Wahlbetrug? Verfahren im Kanton Solothurn bleibt eingestellt

Ein Strafverfahren wegen Stimmenfangs im Kanton Solothurn bleibt eingestellt. Das Verfahren wurde nach den Nationalratswahlen im Herbst 2015 eröffnet. Die Beschwerdekammer des Bundesstrafgerichts ist auf zwei Beschwerden gegen die entsprechende Verfügung der Bundesanwaltschaft nicht eingetreten.

Wählerin legt Wahlzettel in die Urne Bild in Lightbox öffnen.

Bildlegende: Ein vermuteter Wahlbetrug im Kanton Solothurn bleibt ungeahndet, trotz Beschwerden der betroffenen Gemeinden. Keystone (Symbolbild)
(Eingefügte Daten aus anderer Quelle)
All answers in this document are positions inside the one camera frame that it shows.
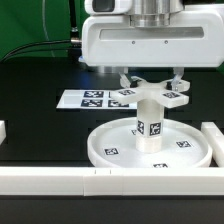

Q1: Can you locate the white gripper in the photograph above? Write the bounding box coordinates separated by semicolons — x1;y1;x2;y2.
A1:
82;3;224;91

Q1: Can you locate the white fence bar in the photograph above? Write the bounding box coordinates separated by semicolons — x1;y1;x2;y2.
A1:
201;122;224;168
0;167;224;196
0;120;6;145

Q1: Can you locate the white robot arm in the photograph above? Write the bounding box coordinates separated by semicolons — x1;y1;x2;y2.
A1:
82;0;224;75

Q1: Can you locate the white left fence bar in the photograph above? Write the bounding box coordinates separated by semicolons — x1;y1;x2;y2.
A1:
0;120;6;145

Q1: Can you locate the white front fence bar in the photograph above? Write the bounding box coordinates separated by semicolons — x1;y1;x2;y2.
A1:
0;167;224;196

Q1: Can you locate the black vertical cable connector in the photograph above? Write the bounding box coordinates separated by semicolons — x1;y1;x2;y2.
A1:
68;0;79;38

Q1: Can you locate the black cable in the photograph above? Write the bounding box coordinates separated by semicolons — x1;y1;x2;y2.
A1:
0;38;84;63

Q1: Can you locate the white cross-shaped table base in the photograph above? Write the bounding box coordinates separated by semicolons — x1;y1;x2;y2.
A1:
110;77;190;108

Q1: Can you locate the white round table top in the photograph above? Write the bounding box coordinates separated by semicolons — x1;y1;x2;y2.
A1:
87;117;212;168

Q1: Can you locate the white marker plate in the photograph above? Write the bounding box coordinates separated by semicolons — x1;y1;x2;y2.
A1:
57;90;137;110

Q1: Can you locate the white right fence bar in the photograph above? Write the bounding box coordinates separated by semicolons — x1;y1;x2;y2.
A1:
201;122;224;168

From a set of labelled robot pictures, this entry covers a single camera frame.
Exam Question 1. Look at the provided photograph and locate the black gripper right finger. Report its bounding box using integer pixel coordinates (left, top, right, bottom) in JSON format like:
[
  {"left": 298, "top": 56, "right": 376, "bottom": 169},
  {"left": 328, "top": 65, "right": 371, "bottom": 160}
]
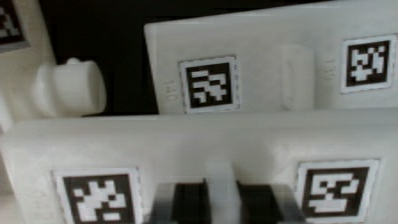
[{"left": 236, "top": 182, "right": 305, "bottom": 224}]

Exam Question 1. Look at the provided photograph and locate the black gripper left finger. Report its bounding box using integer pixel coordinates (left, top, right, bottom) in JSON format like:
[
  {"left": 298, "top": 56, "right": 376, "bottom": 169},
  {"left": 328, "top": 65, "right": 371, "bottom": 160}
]
[{"left": 147, "top": 180, "right": 211, "bottom": 224}]

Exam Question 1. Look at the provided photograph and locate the white cabinet door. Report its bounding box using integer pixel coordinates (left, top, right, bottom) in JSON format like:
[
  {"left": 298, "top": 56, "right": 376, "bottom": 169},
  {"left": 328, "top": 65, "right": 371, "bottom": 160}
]
[
  {"left": 0, "top": 109, "right": 398, "bottom": 224},
  {"left": 144, "top": 0, "right": 398, "bottom": 114}
]

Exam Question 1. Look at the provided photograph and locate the white cabinet body box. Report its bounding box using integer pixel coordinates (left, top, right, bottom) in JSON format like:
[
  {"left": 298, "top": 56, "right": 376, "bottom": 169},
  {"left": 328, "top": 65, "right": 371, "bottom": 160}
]
[{"left": 0, "top": 0, "right": 106, "bottom": 134}]

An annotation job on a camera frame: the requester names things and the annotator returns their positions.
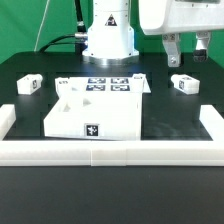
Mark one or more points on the white marker tag sheet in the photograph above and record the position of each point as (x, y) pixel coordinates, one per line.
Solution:
(106, 84)

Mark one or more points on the white U-shaped fence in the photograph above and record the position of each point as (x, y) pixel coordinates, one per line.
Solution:
(104, 153)

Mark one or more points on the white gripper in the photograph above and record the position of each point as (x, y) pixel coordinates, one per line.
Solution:
(178, 16)

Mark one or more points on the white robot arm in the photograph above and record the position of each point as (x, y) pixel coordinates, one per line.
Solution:
(110, 38)

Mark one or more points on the white square table top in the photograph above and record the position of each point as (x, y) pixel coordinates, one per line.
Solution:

Nach den Nationalratswahlen vom 18. Oktober 2015 wurden wegen der mutmasslich manipulierten Wahlzettel mehrere Strafanzeigen eingereicht. Bei einer Kontrolle war festgestellt worden, dass 39 Zettel mit einer sich stark gleichenden Schrift verändert worden waren.

Auf den verdächtigen Wahlzetteln der Liste Junge CVP Süd-West war jeweils der Name einer auf der Liste aufgeführten Person kumuliert worden. Gegen diese und deren Mutter war in der Folge ein Strafverfahren eingeleitet worden. Dies geht aus zwei am Donnerstag publizierten Entscheiden des Bundesstrafgerichts vom April hervor.

Gemeinden wollten Verfahren

Gegen die Einstellungsverfügung der Bundesanwaltschaft vom Januar dieses Jahres reichten die Stadt Grenchen und eine weitere der vier betroffenen Gemeinden Beschwerde ein. Die Bundesanwaltschaft hatte keine Täter ermitteln können und begründete die Einstellung des Verfahrens auch damit, dass die allfälligen Manipulationen gar keinen Einfluss auf das Resultat gehabt hätten.

Das Bundesstrafgericht kommt in seinen Entscheiden zum Schluss, dass die Gemeinden nicht legitimiert sind, Beschwerde einzureichen. Es ist deshalb nicht darauf eingetreten.

Keine Gerichtskosten für die Gemeinden

Grundsätzlich hätten die beiden Gemeinden die Gerichtskosten tragen müssen. Die Bundesanwaltschaft hatte sie in der Einstellungsverfügung jedoch fälschlicherweise als Privatklägerinnen aufgeführt.

Die Gemeinden hätten gemäss Bundesstrafgericht damit in guten Treuen den Beschwerdeweg eingeschlagen. Das Gericht hat deshalb auf die Erhebung von Gerichtskosten verzichtet. Das Urteil kann nicht weitergezogen werden.